1: DEMOCRACY AND POLITICS

1. Openness Respect and State Neutrality

The preceding discussions of Ethics, Values and Free Will also have implications for political philosophy, law and social ethics in modern free and democratic societies, implica­tions we now explore. How should free and democratic governments deal with pluralism? What is the groun­ding for human rights? What should be the limits of free action and freedom of choice? To what degree can morality be enforced by law? To what degree can demo­cratic governments remain neutral with respect to competing conceptions of the good? Can we reconcile the demands of justice and care in democratic societies?

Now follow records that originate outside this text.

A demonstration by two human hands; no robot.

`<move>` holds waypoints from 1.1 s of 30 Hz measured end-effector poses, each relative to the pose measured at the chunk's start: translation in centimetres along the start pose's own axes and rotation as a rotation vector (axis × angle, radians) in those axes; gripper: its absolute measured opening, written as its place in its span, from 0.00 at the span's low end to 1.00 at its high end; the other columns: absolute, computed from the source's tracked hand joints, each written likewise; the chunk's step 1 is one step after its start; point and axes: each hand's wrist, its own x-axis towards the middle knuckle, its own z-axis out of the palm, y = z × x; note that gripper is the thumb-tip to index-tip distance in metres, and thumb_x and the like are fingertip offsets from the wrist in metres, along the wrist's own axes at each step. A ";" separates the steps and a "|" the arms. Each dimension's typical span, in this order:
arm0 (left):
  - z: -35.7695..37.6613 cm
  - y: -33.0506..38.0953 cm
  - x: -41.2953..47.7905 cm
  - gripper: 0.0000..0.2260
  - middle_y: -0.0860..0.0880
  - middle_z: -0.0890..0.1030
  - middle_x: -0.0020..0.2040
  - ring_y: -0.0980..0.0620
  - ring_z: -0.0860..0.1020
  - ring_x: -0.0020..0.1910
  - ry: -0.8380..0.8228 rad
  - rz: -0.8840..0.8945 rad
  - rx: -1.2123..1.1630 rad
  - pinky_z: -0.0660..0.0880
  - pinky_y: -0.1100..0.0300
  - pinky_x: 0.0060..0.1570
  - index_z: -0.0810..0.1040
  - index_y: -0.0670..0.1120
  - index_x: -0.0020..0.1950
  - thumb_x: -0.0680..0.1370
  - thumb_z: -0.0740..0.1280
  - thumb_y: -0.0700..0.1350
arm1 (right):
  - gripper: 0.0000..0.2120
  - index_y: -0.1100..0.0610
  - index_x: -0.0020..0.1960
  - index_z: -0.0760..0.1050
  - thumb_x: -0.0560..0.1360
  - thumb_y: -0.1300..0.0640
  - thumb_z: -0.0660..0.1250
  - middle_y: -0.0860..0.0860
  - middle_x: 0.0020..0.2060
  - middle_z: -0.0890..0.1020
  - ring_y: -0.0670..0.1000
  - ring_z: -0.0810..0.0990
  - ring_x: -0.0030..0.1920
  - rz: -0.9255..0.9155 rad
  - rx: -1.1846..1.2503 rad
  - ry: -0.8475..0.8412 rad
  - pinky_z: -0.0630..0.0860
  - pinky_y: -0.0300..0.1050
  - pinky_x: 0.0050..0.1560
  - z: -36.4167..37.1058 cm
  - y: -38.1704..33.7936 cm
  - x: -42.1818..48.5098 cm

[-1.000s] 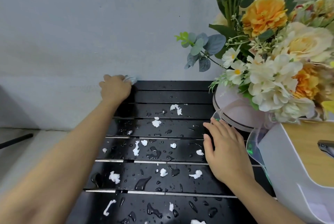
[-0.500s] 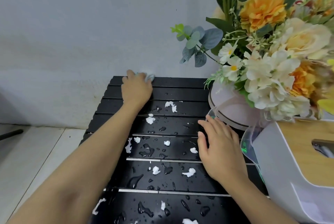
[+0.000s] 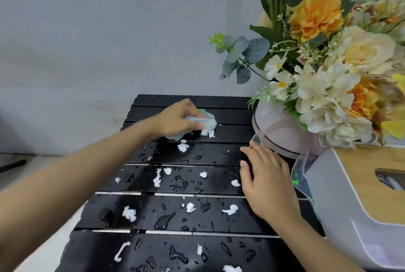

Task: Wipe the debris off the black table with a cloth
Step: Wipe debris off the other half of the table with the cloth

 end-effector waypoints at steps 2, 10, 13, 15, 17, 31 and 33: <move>-1.8 -0.5 0.2 0.12 0.46 0.75 0.43 0.50 0.77 0.35 0.016 -0.034 -0.090 0.73 0.61 0.35 0.83 0.48 0.45 0.74 0.70 0.56 | 0.22 0.49 0.65 0.74 0.78 0.47 0.49 0.48 0.69 0.73 0.51 0.69 0.71 0.002 0.004 0.004 0.65 0.54 0.70 -0.1 0.0 0.1; 2.8 -0.2 4.0 0.17 0.41 0.70 0.58 0.37 0.74 0.54 0.539 -0.378 0.259 0.73 0.47 0.51 0.79 0.47 0.59 0.79 0.60 0.55 | 0.20 0.49 0.65 0.72 0.79 0.47 0.49 0.47 0.70 0.72 0.50 0.67 0.71 -0.001 -0.006 -0.009 0.63 0.52 0.70 0.0 0.1 0.1; 1.4 0.5 5.3 0.14 0.45 0.75 0.46 0.42 0.77 0.44 0.303 -0.189 0.123 0.74 0.54 0.44 0.82 0.48 0.50 0.76 0.64 0.56 | 0.21 0.49 0.65 0.73 0.79 0.47 0.49 0.47 0.70 0.72 0.49 0.67 0.71 0.002 -0.004 -0.009 0.63 0.52 0.70 0.0 0.1 0.0; -0.3 -0.2 5.9 0.14 0.46 0.77 0.44 0.42 0.78 0.43 0.362 -0.293 0.095 0.73 0.55 0.43 0.82 0.48 0.46 0.74 0.64 0.57 | 0.20 0.48 0.66 0.73 0.79 0.47 0.50 0.47 0.70 0.72 0.49 0.68 0.71 0.005 -0.006 -0.004 0.63 0.51 0.70 -0.1 0.1 0.0; 0.3 -0.5 5.7 0.15 0.44 0.72 0.55 0.39 0.77 0.50 0.505 -0.480 0.194 0.72 0.51 0.49 0.81 0.48 0.52 0.76 0.62 0.55 | 0.20 0.48 0.66 0.72 0.79 0.47 0.50 0.46 0.70 0.72 0.49 0.67 0.71 0.008 -0.009 -0.009 0.63 0.51 0.70 0.0 0.1 0.1; -1.0 -7.0 1.1 0.17 0.40 0.71 0.60 0.36 0.71 0.56 0.536 -0.417 0.373 0.71 0.46 0.58 0.77 0.53 0.65 0.79 0.60 0.56 | 0.20 0.49 0.64 0.73 0.78 0.47 0.50 0.47 0.69 0.73 0.50 0.69 0.70 -0.006 0.002 0.014 0.64 0.52 0.68 0.1 0.1 0.1; 1.3 -5.2 -0.4 0.17 0.40 0.73 0.58 0.37 0.72 0.53 0.537 -0.257 0.499 0.71 0.45 0.53 0.77 0.51 0.64 0.80 0.59 0.55 | 0.19 0.49 0.63 0.73 0.78 0.48 0.50 0.47 0.69 0.74 0.50 0.69 0.70 0.004 0.001 0.018 0.65 0.52 0.68 0.1 0.2 0.1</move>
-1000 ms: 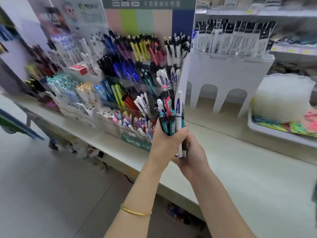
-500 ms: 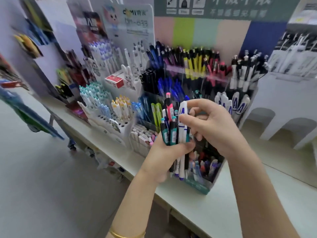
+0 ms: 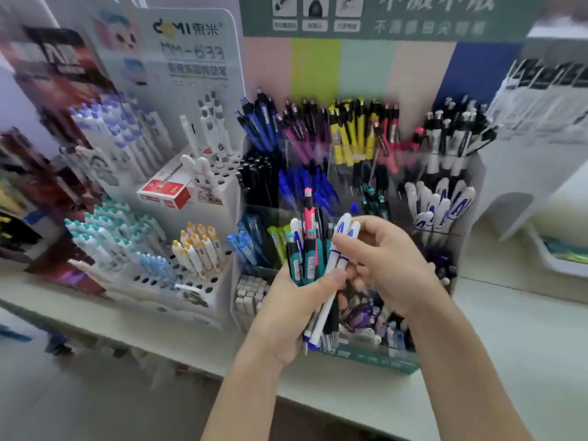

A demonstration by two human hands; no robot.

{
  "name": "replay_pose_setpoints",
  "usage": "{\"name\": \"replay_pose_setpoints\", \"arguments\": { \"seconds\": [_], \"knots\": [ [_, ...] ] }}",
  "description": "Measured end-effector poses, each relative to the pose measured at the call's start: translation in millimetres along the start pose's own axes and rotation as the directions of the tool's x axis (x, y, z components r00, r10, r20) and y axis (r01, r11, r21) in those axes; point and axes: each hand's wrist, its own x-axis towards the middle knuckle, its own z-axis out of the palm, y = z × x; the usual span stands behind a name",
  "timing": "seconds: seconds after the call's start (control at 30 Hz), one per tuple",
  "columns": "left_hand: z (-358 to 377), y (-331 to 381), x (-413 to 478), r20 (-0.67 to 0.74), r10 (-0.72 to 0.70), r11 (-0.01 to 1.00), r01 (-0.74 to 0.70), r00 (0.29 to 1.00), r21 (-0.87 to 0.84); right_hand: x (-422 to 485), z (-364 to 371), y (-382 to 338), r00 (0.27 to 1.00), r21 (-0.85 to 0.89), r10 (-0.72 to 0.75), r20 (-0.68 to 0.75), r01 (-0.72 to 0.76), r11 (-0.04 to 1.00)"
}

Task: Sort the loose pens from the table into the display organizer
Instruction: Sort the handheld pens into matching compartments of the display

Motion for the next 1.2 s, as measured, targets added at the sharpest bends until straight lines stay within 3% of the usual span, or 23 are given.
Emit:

The preceding discussions have implications for all of these questions and many others regar­ding politics, law and democracy. We begin with an issue much discussed in contemporary political philosophy about what has come to be called “state neutrality.”

Influential political and legal philosophers, such as John Rawls, Ronald Dworkin, Bruce Acker­man, Charles Larmore, D. A. Lloyd-Thomas and others,[1] have argued in different ways that states or governments in modern free and pluralist societies should remain neutral with respect to (in Rawls’ terms) different “com­pre­hensive conceptions of the good,” not favoring or esta­blishing one such conception over others.

The general argument for such neutrality is that, in a pluralist state, where citizens have dif­fering conceptions of the good and competing ways of life, if the state favors one conception of the good (say, one religion, for example, or ideology or particular morality) over others, it cannot legitimately claim the full assent of all citizens whose religious or moral views differ from the favored one.[2]